======== DATA EXTRACT ========

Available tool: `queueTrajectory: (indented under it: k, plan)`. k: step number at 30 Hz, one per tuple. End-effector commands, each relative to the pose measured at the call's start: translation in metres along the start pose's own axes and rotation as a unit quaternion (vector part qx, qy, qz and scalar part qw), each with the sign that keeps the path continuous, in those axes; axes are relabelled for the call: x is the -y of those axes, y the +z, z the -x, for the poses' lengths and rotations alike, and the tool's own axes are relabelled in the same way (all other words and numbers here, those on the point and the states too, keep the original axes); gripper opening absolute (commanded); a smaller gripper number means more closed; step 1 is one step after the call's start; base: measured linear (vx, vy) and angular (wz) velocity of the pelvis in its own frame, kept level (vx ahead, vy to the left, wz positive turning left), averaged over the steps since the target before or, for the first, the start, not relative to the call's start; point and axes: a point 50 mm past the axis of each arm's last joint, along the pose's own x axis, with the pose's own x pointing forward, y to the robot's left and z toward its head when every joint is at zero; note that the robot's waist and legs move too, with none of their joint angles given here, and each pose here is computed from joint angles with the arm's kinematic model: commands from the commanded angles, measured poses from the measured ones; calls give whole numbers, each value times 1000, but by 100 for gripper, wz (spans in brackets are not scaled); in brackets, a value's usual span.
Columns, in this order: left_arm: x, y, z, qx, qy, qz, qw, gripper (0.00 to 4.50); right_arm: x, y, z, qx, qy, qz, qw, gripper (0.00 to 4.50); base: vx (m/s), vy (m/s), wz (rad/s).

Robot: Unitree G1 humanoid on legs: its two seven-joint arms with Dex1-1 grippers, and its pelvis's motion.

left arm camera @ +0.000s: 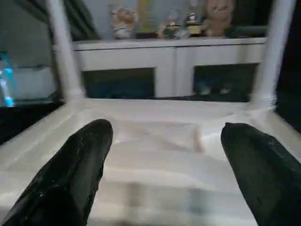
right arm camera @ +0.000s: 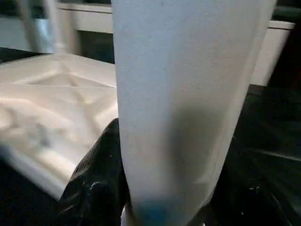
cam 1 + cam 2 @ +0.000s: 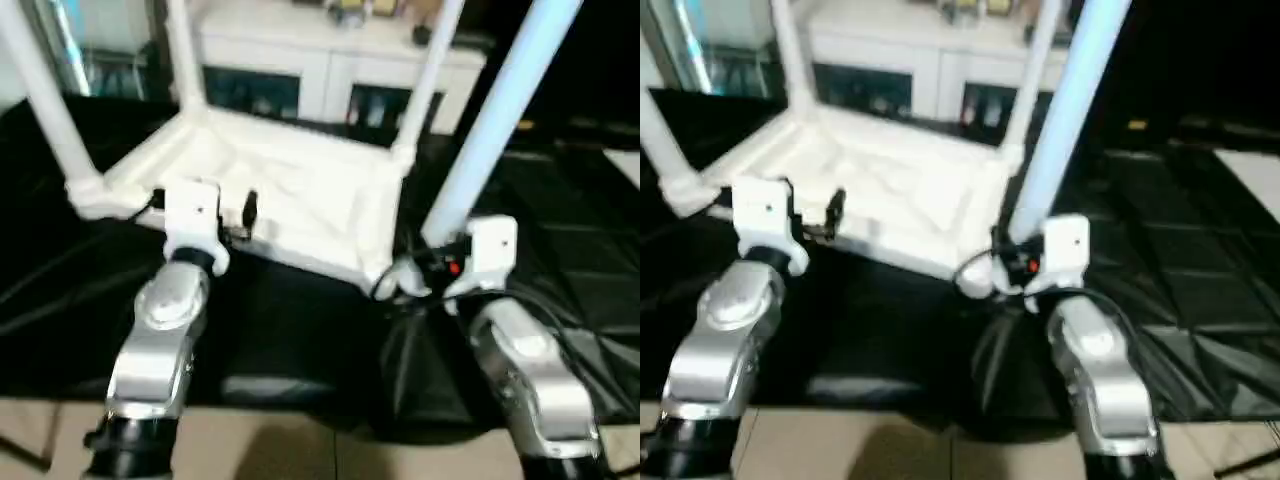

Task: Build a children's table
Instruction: Move to table

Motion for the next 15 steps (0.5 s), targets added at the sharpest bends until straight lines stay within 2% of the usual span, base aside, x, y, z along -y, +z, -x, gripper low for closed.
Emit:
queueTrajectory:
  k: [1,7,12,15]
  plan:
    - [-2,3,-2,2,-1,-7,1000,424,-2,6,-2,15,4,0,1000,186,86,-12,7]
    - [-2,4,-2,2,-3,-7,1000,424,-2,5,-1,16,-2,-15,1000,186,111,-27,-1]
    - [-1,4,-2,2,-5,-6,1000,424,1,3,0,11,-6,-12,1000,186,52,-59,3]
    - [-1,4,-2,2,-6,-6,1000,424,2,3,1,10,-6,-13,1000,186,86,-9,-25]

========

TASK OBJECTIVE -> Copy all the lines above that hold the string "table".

COMPLETED TASK ->
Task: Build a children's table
Instruction: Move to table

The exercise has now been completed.